I was trying frantically to find out what had gone wrong. But thankfully, I read about a feature in windows that shuts down any Port which draws more than 500mA of current. This saved me big time. My ports where not gone. I had to do a Hardware reset and Reboot my PC to get my ports back.
Always be cautious when there are multiple power sources on a single board
After all the trouble shooting, its time to power up the robot and see how it behaves. I have less than a day for the presentation. And I also need to make a video and a poster.
I did the Vinyl stickers on the last day as I was finishing up on the rest of the work and took the photo for the poster.
I made some final attempts to get the PID tuned. I was running out of time to make a proper video for it hence I made a quick one. The robot is almost Self-balancing. I held my hand over it and drove it like a Segway.
Here is the video with the cover removed. Its a heck lot of wires and LEDs, and dosen't make it look like a finished product.
We stayed up till 5 in the morning to finish up the video and the poster. I did the poster in Adobe Photoshop and the video in Windows Movie Maker.
Finally, the presentation day arrived and we presented our projects to Neil. He liked a lot of the other projects from Trivandrum. I told Neil about the problems I faced while tuning the PID controller. He said " PID controller tunning is, Messy." I totally agree with him on that one.
He suggested me to read about search and search for a controller instead of me tuning the PID. He said that PID assumes minimal computing, but with the power of computing in a system like this you can search for a controller.
The method he suggested was Nelder Mead Method Now I really wish I had paid more attention in school so that I could understand what he was talking about.
More about Nelder Mead Method
Mathematics have not been my strong suit but this method sounds awesome.

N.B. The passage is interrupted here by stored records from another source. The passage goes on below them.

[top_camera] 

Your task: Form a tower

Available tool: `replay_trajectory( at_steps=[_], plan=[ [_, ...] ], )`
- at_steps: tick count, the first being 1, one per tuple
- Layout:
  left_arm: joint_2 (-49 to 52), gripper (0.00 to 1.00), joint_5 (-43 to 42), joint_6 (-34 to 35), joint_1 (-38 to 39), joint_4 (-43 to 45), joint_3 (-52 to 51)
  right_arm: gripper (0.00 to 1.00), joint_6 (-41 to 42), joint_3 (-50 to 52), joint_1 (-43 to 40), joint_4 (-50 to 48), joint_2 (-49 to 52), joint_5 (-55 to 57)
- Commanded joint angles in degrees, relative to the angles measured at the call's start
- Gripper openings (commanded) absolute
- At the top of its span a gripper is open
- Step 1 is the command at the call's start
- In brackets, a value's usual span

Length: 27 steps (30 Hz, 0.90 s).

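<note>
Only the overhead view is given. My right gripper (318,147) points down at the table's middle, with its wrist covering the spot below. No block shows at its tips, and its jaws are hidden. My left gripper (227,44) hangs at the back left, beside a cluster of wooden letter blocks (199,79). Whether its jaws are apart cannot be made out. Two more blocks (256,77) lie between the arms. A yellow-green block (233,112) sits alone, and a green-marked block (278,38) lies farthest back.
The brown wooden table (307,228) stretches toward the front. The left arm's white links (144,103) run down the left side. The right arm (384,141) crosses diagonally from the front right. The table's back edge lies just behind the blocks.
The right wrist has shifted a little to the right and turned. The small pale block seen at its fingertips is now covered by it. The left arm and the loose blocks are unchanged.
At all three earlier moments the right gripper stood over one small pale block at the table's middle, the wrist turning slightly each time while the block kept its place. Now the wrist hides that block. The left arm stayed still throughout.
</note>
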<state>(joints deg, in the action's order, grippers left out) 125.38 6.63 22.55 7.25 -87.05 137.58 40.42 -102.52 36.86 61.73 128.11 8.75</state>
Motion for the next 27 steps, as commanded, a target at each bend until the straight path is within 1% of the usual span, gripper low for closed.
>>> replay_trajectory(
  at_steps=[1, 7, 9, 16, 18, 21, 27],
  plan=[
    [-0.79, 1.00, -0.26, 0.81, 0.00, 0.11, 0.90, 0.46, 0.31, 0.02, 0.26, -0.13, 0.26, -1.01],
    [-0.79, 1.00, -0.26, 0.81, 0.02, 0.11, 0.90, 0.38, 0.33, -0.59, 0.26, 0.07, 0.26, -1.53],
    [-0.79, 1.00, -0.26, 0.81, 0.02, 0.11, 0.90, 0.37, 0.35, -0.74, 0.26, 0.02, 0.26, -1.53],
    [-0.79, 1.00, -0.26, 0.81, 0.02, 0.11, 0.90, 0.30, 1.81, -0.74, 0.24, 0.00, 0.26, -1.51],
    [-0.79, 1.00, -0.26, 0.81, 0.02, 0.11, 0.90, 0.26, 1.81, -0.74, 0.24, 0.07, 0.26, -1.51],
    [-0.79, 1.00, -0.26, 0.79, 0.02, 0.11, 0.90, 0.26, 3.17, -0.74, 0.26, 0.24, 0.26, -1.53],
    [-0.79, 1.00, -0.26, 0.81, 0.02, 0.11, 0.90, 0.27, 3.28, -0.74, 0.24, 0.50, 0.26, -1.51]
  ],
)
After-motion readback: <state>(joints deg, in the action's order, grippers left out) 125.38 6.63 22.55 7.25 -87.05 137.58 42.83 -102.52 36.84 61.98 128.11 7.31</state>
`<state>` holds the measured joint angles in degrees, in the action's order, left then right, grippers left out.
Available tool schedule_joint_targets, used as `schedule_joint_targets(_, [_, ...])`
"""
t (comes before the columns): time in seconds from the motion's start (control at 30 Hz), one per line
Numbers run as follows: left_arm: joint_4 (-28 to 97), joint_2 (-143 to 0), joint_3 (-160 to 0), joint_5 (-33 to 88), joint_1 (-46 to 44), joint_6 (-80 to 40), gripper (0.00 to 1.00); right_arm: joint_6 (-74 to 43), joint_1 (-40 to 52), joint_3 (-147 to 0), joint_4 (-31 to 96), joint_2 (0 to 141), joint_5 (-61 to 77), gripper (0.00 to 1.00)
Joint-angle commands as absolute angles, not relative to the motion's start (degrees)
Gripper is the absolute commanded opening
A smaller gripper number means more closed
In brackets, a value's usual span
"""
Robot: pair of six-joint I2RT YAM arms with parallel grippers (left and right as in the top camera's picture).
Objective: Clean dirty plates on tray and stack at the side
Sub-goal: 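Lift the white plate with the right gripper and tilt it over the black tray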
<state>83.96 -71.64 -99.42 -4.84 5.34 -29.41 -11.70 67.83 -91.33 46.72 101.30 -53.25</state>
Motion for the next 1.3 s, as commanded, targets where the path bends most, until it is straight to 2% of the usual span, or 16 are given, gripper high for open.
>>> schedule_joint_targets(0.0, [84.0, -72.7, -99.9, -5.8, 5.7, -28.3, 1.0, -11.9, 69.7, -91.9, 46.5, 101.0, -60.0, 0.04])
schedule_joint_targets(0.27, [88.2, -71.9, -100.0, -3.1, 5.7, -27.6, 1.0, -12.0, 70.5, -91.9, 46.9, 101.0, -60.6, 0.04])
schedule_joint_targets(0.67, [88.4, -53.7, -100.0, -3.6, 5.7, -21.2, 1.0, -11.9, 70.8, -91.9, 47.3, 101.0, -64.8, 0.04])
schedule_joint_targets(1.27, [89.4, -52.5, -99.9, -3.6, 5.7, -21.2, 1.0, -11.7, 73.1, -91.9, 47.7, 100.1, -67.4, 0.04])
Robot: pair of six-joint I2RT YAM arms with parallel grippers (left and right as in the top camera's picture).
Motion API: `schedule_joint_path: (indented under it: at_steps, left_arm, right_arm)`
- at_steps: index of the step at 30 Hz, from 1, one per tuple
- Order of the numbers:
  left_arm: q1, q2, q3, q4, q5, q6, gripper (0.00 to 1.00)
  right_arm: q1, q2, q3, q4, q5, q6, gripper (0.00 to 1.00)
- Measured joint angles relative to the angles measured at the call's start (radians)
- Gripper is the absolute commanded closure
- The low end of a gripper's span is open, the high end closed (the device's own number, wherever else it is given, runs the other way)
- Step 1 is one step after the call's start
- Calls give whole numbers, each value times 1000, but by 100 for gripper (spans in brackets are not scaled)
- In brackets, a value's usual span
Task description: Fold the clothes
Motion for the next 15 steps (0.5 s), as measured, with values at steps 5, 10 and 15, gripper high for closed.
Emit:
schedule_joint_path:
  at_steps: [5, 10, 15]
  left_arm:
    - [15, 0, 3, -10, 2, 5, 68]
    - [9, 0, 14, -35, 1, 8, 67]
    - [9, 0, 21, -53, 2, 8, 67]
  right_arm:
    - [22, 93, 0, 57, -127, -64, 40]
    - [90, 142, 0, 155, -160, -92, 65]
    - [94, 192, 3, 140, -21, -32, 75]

After all the time I spend on tuning PID. This will be a welcome change.
I've started working on that method, but I don't know how far I'll get. Since I only have a week left to finish up on the documentation and pending works, I'll focus on that and update my progress as it happens.
So far It has been an awesome experience working on this project. I learned a lot about PID controllers and have an Idea on what I have to focus next. I hope I can keep building on the things I have learned through this journey and I'll keep sharing everything I have learned online.